18th-century French geophysicist, astronomer, and chronobiologist

Jean-Jacques d'Ortous de Mairan (26 November 1678 – 20 February 1771) was a French natural philosopher (physicist), born in the town of Béziers on 26 November 1678. De Mairan lost his father, François d'Ortous, at age four and his mother twelve years later at age sixteen. Over the course of his life, de Mairan was elected into numerous scientific societies and made key discoveries in a variety of fields, including ancient texts and astronomy. His observations and experiments also inspired the beginning of what is now known as the study of biological circadian rhythms. At the age of 92, de Mairan died of pneumonia in Paris on 20 February 1771.

==Biography ==
De Mairan attended college in Toulouse from 1694-1697 with a focus on ancient Greek. In 1698, he went to Paris to study mathematics and physics under the teachings of Nicolas Malebranche. In 1702, he returned home to Béziers and began his lifelong study of several fields, most notably astronomy and plant rhythms. Furthermore, during his time in Béziers, he ate almost every day with the Bishop, Louis-Charles des Alrics du Rousset. In 1723, de Mairan, who had become a member of the Académie Royale des Sciences, co-founded the Académie de Béziers under the protection of Cardinal de Fleury, acting prime minister of Louis XV (and himself a protégé of a former Bishop of Béziers, Pierre de Bonsi).
Eventually, de Mairan received official lodging in the Louvre where he remained pensionnaire until 1743 and served as secretary from 1741 to 1743. In 1746, he was reinstated as pensionnaire géomètre, or full-time boarding surveyor. It is reported that the Prince of Conti and other great lords heaped extravagant gifts upon him. He was also secretary to the Duke of Orléans.

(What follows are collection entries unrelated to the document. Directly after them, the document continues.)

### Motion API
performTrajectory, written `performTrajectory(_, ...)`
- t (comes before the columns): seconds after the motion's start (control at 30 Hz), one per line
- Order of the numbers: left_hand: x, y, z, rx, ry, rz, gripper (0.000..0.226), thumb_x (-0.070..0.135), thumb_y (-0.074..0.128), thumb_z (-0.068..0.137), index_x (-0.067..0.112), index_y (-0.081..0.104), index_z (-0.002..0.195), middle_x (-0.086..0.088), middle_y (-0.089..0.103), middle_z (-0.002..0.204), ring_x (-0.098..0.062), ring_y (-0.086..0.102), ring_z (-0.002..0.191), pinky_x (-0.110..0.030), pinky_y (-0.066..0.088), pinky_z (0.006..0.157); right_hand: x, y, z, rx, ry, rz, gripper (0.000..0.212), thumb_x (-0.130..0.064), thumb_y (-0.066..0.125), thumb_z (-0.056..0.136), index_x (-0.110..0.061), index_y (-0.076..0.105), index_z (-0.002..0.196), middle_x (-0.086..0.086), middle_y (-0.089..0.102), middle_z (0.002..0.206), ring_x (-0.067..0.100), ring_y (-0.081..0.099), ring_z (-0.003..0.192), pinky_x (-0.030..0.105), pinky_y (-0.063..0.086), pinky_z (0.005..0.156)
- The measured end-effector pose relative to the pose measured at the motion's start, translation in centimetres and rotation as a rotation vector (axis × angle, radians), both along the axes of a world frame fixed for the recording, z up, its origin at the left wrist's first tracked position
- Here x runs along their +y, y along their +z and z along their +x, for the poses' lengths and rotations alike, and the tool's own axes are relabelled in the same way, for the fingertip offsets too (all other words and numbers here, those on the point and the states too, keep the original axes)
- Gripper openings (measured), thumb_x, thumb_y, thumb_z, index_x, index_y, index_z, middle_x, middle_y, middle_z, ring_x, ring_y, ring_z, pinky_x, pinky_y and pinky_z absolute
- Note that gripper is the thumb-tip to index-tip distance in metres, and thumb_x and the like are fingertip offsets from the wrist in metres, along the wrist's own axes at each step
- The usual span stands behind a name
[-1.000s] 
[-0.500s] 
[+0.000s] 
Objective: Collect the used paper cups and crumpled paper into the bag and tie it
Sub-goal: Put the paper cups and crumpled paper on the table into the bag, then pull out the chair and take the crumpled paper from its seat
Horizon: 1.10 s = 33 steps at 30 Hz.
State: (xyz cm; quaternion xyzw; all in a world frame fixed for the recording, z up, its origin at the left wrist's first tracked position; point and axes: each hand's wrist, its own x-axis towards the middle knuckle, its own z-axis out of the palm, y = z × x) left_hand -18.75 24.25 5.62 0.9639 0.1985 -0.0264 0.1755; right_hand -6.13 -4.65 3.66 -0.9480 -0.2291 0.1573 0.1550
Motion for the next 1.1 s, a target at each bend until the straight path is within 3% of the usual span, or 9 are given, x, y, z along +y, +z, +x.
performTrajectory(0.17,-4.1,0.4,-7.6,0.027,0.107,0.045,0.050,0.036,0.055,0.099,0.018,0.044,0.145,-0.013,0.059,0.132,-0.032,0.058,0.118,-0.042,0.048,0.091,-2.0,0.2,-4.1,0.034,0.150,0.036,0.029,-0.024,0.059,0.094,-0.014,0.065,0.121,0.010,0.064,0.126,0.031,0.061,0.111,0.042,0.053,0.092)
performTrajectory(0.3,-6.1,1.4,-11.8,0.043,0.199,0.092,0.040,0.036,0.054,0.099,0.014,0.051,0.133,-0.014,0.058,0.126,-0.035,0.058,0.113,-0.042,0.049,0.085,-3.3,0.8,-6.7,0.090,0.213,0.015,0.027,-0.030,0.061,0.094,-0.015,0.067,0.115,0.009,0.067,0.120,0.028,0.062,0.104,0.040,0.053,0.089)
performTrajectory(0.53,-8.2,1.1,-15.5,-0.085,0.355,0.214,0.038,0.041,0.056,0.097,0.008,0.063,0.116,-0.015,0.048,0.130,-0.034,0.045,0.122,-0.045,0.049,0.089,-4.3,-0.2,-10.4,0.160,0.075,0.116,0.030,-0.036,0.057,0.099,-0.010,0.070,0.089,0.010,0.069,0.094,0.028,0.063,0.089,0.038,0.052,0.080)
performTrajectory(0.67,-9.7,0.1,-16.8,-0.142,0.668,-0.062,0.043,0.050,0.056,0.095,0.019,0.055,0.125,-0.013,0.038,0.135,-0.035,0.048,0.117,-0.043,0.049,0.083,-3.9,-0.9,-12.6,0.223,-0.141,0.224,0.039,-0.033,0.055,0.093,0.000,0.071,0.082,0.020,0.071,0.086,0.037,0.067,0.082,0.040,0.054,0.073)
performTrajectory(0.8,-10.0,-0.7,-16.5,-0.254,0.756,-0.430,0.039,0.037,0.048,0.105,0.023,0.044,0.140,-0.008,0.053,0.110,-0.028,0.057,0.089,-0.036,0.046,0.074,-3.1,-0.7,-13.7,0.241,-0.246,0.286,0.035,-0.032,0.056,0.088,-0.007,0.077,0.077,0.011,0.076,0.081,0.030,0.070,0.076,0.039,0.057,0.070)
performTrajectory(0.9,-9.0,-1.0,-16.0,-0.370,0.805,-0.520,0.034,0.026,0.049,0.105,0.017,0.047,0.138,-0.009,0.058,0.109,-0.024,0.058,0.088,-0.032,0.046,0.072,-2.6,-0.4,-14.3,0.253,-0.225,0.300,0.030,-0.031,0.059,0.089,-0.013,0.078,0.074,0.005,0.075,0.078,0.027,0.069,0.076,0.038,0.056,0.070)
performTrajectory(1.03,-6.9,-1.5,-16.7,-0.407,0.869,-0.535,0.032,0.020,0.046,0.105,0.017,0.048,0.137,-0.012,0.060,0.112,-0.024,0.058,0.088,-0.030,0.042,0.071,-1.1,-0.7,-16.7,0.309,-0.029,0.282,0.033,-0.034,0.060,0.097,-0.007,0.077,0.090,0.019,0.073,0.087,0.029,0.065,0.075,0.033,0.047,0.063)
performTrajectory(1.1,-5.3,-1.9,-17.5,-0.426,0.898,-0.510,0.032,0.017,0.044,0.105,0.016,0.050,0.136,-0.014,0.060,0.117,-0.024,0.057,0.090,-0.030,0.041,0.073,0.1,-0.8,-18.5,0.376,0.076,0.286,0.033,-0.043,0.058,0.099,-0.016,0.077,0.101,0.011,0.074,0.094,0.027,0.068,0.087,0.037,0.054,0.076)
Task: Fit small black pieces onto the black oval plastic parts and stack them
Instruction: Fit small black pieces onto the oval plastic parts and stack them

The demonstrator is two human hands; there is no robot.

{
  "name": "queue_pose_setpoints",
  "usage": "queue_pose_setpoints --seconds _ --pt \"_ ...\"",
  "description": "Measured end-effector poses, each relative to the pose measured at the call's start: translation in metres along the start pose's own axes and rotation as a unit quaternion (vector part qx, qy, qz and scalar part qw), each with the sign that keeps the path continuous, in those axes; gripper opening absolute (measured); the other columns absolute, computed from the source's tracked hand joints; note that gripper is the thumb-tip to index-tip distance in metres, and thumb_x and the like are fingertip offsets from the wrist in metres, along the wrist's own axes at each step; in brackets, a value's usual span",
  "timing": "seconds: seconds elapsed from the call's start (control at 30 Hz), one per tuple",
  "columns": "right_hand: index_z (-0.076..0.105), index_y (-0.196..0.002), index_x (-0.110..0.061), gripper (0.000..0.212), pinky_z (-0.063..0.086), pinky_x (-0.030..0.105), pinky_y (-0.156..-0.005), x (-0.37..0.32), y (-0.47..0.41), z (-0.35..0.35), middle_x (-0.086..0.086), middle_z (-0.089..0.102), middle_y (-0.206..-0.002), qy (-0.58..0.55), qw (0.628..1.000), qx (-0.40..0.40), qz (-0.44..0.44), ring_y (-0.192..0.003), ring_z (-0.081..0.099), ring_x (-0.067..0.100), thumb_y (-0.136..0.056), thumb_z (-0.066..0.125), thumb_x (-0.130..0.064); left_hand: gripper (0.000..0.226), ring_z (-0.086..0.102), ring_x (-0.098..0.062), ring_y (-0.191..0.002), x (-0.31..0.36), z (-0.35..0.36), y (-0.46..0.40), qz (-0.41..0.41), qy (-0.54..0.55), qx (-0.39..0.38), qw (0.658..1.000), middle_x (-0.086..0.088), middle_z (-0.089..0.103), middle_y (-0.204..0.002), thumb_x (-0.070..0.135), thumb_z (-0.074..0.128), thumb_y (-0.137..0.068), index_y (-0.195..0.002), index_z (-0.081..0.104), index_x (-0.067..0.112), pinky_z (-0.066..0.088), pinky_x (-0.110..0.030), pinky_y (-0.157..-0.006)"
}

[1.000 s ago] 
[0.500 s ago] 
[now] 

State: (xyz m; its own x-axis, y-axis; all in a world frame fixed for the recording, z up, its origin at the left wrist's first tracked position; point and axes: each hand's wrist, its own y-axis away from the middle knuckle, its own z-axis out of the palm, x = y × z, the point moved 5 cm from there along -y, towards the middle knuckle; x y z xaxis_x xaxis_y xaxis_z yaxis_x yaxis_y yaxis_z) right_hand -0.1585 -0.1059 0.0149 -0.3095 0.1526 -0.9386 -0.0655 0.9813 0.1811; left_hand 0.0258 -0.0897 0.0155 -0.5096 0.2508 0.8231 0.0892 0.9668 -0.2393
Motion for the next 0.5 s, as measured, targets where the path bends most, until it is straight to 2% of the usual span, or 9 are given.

===Observations and notable experiments===
- In 1719, De Mairan discussed the varying obliquity of light that causes cold in winter and heat in summer. He postulated that the Sun's heating effect was related to the square of the sine of its elevation. He neglected the effects of the atmosphere, admitting that he did not know how much the sun's heat would be absorbed by it. Two and a half years later, he presented a paper to the Academie Royale des Sciences in Paris: "Problem: the ratio of two degrees or quantities of sunlight seen through the atmosphere at two different known angular elevations being given, to find what part of the absolute light of the Sun is intercepted by the atmosphere at any desired elevation." In this paper, de Mairan made a hypothesis based on mere observations, supposing that the ratio had been measured, even though it had not. The significance of de Mairan's work, although incorrect, led his protégé, Pierre Bouguer, to invent the photometer.
- In 1729, de Mairan constructed an experiment showing the existence of a circadian rhythm in plants, presumably originating from an endogenous clock (See 'Experiment on circadian rhythms in plants' below).
- In 1731, he also observed a nebulosity around a star near the Orion Nebula. This was later designated M43 by Charles Messier.
- In 1731, he published "Traite Physique et Historique De l'Aurore Boreale" (a summary appeared in the Philosophical Transactions) in which he put up a novel hypothesis that the Northern Lights are caused by the Sun, as the interaction of the atmosphere with the zodiacal light. At the time, the aurorae were thought to be 'flames' caused by sulfurous effluvia emanating from the Earth.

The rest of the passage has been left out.